# REQUIRED ACTION
Return the listing verbatim, images left out.

# RECORDED DATA
——
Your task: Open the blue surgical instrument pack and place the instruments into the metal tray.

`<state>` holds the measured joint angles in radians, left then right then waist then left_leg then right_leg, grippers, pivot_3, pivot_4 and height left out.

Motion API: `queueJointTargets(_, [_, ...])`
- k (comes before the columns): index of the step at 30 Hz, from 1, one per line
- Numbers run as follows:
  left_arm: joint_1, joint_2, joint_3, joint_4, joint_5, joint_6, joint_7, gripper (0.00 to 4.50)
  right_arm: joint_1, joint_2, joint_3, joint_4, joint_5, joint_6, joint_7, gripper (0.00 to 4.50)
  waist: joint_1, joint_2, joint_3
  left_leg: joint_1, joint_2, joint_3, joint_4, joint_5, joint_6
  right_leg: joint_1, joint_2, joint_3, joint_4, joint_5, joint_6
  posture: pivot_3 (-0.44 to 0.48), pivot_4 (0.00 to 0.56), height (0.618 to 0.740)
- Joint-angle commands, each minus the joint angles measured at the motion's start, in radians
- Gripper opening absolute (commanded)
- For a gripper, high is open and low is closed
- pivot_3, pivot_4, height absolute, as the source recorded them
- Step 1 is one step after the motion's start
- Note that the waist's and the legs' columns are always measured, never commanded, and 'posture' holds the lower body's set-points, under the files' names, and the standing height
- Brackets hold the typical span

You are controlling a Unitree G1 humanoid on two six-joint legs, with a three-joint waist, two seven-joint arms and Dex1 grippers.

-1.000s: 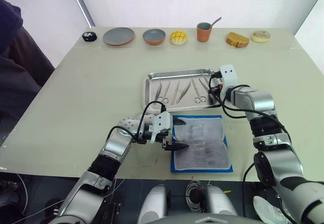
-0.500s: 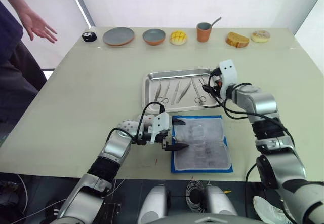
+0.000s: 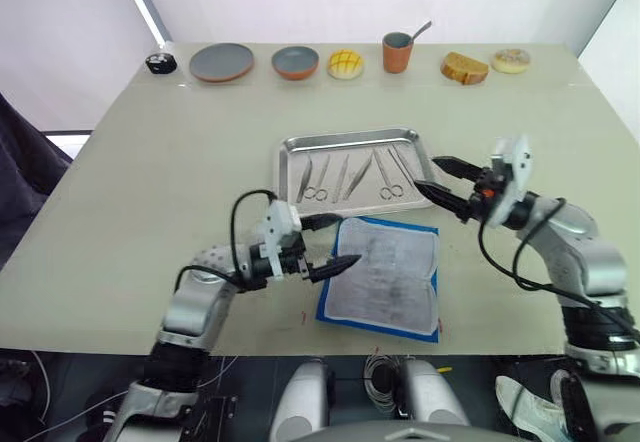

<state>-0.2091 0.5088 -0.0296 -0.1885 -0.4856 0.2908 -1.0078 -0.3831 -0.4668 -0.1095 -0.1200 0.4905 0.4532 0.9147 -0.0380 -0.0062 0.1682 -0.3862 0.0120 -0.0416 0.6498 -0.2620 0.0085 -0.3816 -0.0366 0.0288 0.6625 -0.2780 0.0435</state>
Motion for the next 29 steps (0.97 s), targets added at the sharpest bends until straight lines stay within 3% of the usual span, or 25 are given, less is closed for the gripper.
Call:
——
# RESULT OF THE EXERCISE
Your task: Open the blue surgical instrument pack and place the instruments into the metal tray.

`<state>` holds the measured joint angles in radians, left then right then waist then left_leg then right_leg, grippers, pivot_3, pivot_4 and height left out.

Motion API: `queueJointTargets(_, [_, ...])`
- k (comes before the columns): index of the step at 30 Hz, from 1, one per line
- Numbers run as follows:
  left_arm: joint_1, joint_2, joint_3, joint_4, joint_5, joint_6, joint_7, gripper (0.00 to 4.50)
  right_arm: joint_1, joint_2, joint_3, joint_4, joint_5, joint_6, joint_7, gripper (0.00 to 4.50)
  waist: joint_1, joint_2, joint_3
  left_leg: joint_1, joint_2, joint_3, joint_4, joint_5, joint_6
  right_leg: joint_1, joint_2, joint_3, joint_4, joint_5, joint_6
  posture: pivot_3 (-0.44 to 0.48), pivot_4 (0.00 to 0.56), height (0.618 to 0.740)
- Joint-angle commands, each minus the joint angles measured at the motion's start, in radians
- Gripper opening absolute (commanded)
- For a gripper, high is open and low is closed
- pivot_3, pivot_4, height absolute, as the source recorded them
- Step 1 is one step after the motion's start
- Note that the waist's and the legs' columns are always measured, never commanded, and 'posture' holds the lower body's set-points, under the files' names, and the standing height
- Brackets hold the typical span

You are controlling a Unitree G1 humanoid on two six-joint legs, with a three-joint waist, two seven-joint arms and Dex1 grippers.

-1.000s: 
-0.500s: 
+0.000s: 

<state>-0.2091 0.5088 -0.0296 -0.1885 -0.4856 0.2908 -1.0078 -0.3831 -0.4668 -0.1095 -0.1200 0.4905 0.4532 0.9147 -0.0380 -0.0062 0.1682 -0.3862 0.0120 -0.0416 0.6498 -0.2620 0.0085 -0.3816 -0.0366 0.0288 0.6625 -0.2780 0.0435</state>
Motion for the next 29 steps (0.97 s), targets added at the sharpest bends until straight lines stay within 3% of the usual span, or 25 are given, less is closed for the gripper.
Call:

No more output is expected for this exercise.